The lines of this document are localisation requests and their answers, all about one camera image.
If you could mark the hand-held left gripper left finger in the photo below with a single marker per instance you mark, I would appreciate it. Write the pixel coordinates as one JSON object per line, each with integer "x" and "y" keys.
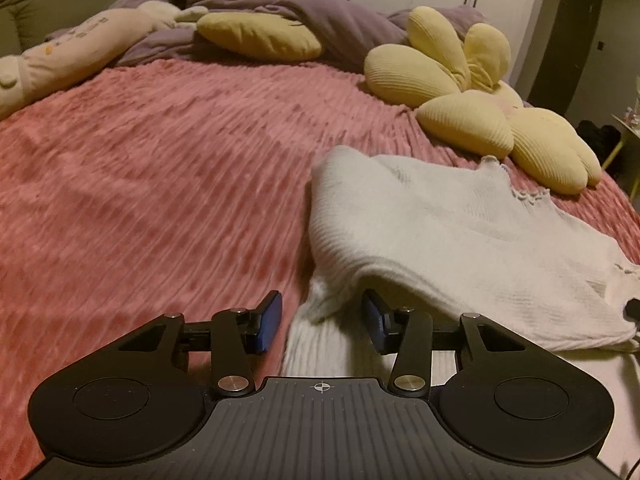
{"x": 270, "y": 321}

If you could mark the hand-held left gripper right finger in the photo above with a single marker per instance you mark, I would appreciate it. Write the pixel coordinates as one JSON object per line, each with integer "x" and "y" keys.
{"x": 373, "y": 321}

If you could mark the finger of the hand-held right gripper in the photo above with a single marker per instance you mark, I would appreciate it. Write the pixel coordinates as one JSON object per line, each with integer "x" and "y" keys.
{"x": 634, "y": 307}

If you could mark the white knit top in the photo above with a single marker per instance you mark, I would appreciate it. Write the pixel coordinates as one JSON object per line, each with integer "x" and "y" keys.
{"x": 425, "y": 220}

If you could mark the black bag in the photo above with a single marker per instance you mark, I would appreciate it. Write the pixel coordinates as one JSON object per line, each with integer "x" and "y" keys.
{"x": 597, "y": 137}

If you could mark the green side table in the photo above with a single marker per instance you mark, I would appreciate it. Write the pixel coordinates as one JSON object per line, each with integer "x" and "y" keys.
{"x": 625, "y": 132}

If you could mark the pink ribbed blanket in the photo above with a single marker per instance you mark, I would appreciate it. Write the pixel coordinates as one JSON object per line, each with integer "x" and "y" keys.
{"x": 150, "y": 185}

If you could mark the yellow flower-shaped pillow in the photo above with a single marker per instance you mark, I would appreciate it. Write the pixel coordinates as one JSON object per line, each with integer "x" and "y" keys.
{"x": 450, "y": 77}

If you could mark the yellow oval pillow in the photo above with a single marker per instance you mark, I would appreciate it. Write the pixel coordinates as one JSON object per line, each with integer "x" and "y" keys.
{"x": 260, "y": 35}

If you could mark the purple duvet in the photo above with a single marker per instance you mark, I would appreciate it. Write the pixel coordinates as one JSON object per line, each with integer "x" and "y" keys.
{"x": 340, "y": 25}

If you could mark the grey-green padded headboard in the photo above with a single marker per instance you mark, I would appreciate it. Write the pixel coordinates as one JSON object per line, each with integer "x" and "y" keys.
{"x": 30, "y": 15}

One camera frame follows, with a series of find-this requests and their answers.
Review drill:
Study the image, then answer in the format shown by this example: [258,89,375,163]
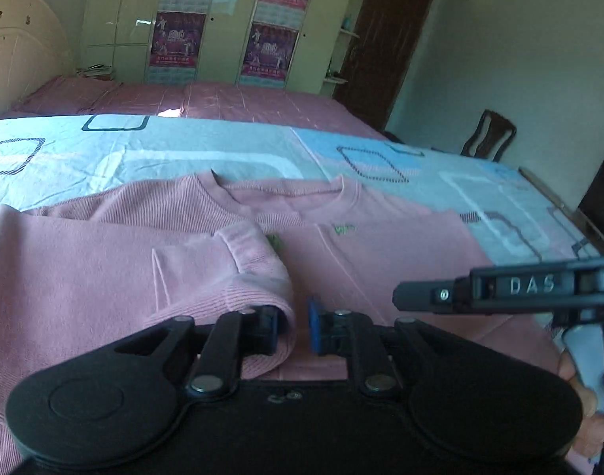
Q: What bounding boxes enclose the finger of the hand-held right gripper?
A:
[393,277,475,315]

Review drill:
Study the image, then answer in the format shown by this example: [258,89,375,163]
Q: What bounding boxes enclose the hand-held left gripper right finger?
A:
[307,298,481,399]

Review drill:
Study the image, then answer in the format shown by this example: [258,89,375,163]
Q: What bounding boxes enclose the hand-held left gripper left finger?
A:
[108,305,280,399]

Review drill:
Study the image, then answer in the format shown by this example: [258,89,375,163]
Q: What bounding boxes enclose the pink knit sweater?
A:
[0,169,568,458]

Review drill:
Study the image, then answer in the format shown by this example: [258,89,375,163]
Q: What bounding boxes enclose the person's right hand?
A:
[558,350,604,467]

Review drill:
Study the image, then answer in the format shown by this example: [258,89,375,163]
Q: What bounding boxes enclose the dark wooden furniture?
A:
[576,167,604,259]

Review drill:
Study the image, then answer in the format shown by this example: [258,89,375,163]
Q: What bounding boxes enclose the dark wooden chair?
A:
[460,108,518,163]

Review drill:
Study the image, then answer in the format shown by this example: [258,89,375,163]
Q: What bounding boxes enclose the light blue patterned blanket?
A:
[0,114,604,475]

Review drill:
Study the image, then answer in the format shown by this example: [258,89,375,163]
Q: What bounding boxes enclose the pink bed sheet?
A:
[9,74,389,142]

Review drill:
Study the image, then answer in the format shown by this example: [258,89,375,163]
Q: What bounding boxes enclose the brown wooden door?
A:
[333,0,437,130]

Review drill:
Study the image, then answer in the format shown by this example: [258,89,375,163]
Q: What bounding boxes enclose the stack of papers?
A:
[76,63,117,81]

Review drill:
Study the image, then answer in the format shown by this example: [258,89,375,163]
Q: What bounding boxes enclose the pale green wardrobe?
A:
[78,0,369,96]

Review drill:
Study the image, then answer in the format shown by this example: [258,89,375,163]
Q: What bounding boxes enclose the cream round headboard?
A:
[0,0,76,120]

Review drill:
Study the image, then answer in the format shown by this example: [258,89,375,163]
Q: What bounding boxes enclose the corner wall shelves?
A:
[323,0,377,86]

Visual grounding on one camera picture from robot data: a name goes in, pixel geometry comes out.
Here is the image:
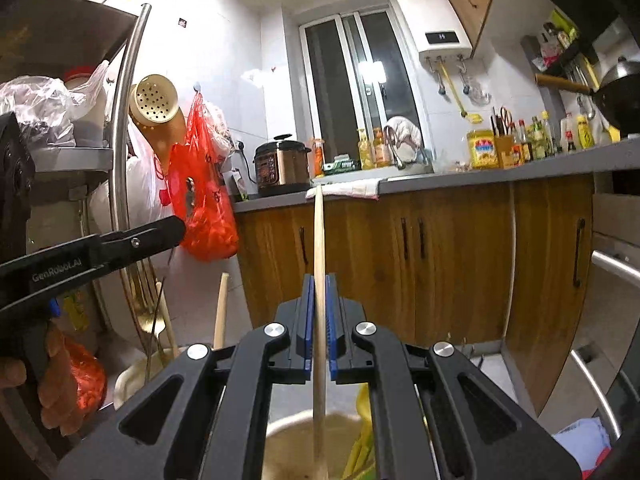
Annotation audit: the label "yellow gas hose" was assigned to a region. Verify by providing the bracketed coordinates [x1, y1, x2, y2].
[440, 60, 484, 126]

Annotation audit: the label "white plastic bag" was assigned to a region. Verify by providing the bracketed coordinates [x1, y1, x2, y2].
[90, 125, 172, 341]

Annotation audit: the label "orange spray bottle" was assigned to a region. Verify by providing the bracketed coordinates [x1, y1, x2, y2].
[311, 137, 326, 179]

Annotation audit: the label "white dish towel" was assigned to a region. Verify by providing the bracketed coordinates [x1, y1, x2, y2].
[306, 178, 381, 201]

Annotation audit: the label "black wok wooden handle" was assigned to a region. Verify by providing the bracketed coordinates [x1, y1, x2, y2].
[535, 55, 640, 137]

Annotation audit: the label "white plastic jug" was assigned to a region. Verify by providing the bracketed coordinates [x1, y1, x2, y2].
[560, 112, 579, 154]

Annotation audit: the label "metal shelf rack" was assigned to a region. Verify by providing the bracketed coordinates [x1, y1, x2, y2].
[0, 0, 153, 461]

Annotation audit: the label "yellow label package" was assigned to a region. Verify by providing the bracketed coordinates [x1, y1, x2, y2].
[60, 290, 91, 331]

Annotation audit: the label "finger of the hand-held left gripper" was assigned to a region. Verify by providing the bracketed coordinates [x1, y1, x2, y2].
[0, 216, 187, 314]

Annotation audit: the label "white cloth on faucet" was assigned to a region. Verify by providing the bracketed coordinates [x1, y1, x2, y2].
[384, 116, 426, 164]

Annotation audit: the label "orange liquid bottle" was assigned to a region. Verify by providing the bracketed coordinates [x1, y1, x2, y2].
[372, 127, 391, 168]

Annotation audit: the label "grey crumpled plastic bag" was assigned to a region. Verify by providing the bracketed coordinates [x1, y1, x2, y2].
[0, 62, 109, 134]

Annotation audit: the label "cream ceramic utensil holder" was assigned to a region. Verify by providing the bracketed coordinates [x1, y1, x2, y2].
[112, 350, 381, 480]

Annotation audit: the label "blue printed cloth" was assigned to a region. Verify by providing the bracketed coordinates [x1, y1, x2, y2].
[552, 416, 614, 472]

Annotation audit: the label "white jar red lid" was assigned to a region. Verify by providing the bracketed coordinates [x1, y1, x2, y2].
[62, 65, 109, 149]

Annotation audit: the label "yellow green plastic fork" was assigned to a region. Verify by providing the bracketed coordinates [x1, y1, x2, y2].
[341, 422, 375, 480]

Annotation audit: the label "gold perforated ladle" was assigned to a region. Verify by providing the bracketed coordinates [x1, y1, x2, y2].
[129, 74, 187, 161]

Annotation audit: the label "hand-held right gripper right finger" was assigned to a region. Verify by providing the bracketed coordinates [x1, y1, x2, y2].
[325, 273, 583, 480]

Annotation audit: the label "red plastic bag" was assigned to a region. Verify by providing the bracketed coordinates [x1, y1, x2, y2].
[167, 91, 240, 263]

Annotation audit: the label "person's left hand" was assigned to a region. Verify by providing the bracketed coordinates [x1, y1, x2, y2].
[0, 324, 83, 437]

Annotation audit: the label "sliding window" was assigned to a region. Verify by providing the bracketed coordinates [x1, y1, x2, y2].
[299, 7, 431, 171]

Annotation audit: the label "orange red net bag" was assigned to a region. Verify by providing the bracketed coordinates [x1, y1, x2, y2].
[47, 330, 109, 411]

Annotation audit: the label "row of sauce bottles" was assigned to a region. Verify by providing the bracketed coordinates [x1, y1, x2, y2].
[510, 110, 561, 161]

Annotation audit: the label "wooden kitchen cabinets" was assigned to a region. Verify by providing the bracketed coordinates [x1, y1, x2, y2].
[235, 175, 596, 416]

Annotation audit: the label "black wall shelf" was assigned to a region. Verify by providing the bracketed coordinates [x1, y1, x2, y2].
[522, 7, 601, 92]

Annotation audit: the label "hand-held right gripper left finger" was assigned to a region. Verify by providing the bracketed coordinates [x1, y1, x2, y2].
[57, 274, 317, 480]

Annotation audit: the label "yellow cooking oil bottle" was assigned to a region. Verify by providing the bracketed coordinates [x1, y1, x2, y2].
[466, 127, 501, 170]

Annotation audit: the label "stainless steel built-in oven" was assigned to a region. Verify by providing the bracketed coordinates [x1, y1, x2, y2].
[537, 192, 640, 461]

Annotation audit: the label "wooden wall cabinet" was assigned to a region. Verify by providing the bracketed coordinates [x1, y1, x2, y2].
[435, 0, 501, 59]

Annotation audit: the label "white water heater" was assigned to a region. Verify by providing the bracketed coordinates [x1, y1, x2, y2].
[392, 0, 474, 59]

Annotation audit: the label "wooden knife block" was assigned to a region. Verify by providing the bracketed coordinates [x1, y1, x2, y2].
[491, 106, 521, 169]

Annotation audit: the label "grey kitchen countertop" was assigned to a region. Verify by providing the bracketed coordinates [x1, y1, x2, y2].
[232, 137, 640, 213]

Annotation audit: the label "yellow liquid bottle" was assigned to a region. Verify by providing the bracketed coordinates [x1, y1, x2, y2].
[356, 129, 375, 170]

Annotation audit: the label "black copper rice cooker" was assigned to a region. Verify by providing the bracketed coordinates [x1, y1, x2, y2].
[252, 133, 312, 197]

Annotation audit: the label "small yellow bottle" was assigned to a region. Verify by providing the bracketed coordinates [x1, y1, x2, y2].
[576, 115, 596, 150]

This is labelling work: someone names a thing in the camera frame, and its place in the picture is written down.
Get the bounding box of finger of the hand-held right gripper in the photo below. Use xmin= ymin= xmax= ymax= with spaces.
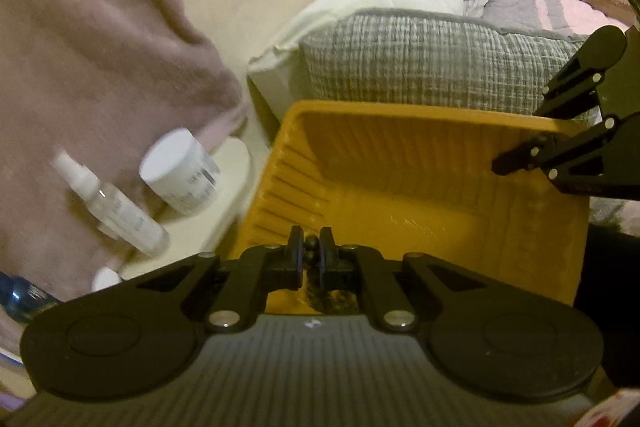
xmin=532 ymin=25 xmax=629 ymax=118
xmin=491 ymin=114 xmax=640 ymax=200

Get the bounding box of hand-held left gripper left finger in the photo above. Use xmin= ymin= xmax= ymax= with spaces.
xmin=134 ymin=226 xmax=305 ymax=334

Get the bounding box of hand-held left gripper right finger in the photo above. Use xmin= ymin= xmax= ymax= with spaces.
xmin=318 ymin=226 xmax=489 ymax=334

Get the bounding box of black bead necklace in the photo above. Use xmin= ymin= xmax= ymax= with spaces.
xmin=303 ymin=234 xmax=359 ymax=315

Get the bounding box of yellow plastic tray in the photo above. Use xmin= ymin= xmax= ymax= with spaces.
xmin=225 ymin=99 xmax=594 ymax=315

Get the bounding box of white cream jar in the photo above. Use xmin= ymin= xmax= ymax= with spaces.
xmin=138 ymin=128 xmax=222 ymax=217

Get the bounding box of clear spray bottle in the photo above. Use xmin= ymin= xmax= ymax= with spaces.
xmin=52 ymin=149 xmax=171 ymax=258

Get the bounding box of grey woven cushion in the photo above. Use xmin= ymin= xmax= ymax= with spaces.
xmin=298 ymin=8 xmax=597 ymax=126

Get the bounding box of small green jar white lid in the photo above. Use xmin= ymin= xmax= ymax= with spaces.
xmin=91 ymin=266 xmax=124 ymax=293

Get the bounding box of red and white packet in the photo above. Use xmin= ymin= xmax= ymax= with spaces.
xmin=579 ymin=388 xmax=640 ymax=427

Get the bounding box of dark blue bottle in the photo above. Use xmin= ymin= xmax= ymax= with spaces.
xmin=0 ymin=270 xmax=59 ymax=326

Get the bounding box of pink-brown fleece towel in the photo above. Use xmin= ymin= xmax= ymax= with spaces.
☆ ☆ ☆
| ACTIVITY |
Select all lines in the listing that include the word "brown".

| REPLY TO THE TASK |
Q: What bounding boxes enclose the brown wooden door?
Get the bounding box of pink-brown fleece towel in the photo above. Use xmin= ymin= xmax= ymax= with spaces.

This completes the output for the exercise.